Rice, Houston Universities Develop Biodegradable Cellulose Supermaterial for 4 Uses
Updated
Updated · NewsBytes · May 20
Rice, Houston Universities Develop Biodegradable Cellulose Supermaterial for 4 Uses
2 articles · Updated · NewsBytes · May 20
Rice University and the University of Houston developed a bacterial-cellulose material that is biodegradable yet strong like metal while remaining light and flexible.
The material is designed to replace fossil fuel-based plastics and breaks down naturally without leaving microplastics, targeting a major source of persistent pollution.
A simple, scalable production process could support use in 4 areas: packaging, clothing, flexible electronics and batteries.
If commercialized, the cellulose-based material could offer a broader alternative to conventional plastics in everyday consumer and industrial products.
Can this metal-strong bioplastic ever become as cheap as traditional plastics?
Will this 'miracle' biodegradable material just encourage our throwaway culture?
How does this new material actually break down in the ocean?
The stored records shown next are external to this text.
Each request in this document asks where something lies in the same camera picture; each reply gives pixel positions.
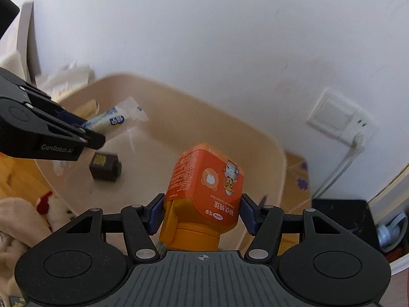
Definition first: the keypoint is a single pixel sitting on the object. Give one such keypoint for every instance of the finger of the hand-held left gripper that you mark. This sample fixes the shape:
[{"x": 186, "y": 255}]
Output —
[
  {"x": 68, "y": 116},
  {"x": 80, "y": 136}
]

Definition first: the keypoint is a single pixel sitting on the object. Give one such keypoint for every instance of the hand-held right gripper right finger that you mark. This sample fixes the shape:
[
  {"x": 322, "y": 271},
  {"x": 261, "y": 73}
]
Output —
[{"x": 250, "y": 215}]

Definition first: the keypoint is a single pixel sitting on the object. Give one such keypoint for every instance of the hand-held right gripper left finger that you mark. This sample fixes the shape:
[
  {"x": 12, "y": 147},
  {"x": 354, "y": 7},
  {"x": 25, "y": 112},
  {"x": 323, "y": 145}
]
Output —
[{"x": 155, "y": 215}]

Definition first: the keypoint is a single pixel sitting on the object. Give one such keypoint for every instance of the white blue tube packet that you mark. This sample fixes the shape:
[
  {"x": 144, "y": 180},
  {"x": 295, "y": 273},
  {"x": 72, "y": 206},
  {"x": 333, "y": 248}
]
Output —
[{"x": 115, "y": 118}]

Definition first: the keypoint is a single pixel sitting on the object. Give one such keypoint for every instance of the orange bottle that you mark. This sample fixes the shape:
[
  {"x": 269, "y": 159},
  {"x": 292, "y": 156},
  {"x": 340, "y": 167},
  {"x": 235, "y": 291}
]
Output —
[{"x": 204, "y": 179}]

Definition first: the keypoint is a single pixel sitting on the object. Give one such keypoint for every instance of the pink knit hat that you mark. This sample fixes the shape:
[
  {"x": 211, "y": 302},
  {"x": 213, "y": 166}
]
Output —
[{"x": 16, "y": 227}]

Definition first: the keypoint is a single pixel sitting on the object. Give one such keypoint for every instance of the beige storage bin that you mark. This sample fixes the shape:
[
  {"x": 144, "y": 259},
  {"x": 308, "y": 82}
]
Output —
[{"x": 223, "y": 124}]

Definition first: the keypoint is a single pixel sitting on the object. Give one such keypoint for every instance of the wooden desk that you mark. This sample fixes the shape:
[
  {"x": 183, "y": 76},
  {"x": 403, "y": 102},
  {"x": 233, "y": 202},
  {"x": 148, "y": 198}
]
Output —
[{"x": 19, "y": 176}]

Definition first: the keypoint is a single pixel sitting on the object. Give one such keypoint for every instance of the clear plastic wrapper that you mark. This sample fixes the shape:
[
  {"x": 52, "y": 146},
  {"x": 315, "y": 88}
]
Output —
[{"x": 62, "y": 168}]

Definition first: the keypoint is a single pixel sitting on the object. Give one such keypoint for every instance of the small dark box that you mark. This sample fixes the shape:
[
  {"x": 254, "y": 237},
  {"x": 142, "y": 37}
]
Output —
[{"x": 104, "y": 166}]

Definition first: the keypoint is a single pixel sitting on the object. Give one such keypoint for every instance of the large open tissue pack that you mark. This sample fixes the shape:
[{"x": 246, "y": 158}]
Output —
[{"x": 68, "y": 76}]

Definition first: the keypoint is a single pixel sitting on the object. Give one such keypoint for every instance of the red white plush clip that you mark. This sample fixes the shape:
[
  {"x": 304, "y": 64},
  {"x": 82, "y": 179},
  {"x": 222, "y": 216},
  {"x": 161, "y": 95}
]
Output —
[{"x": 52, "y": 211}]

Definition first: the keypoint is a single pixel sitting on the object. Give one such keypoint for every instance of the grey panel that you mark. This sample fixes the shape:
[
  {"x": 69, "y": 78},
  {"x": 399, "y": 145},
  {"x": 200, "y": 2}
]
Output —
[{"x": 27, "y": 38}]

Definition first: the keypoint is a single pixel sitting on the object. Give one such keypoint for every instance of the dark object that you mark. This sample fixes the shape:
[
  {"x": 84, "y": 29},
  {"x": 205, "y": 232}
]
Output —
[{"x": 6, "y": 12}]

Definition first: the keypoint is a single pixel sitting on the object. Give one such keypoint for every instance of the light blue headphones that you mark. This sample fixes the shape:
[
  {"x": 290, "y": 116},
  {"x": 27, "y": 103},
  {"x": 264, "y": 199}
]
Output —
[{"x": 388, "y": 233}]

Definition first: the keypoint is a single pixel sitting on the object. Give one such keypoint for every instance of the white wall socket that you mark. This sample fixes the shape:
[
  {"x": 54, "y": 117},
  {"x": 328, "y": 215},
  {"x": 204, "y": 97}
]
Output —
[{"x": 338, "y": 115}]
Biodegradable Supermaterials from Bacterial Cellulose: Properties, Applications, and the Path to Commercialization
Overview
A groundbreaking biodegradable supermaterial has emerged from dedicated interdisciplinary research, combining materials science, biology, and nanoengineering. This innovation centers on strong, multifunctional, and eco-friendly bacterial cellulose sheets, which are designed to efficiently and viably replace traditional plastics across various industries. With inherent strength and multifunctional properties, these sheets are envisioned to become widespread, offering a robust alternative to conventional, non-biodegradable materials. This development marks a critical step toward addressing the global plastic crisis and significantly reducing environmental damage, ushering in a new era of sustainable materials.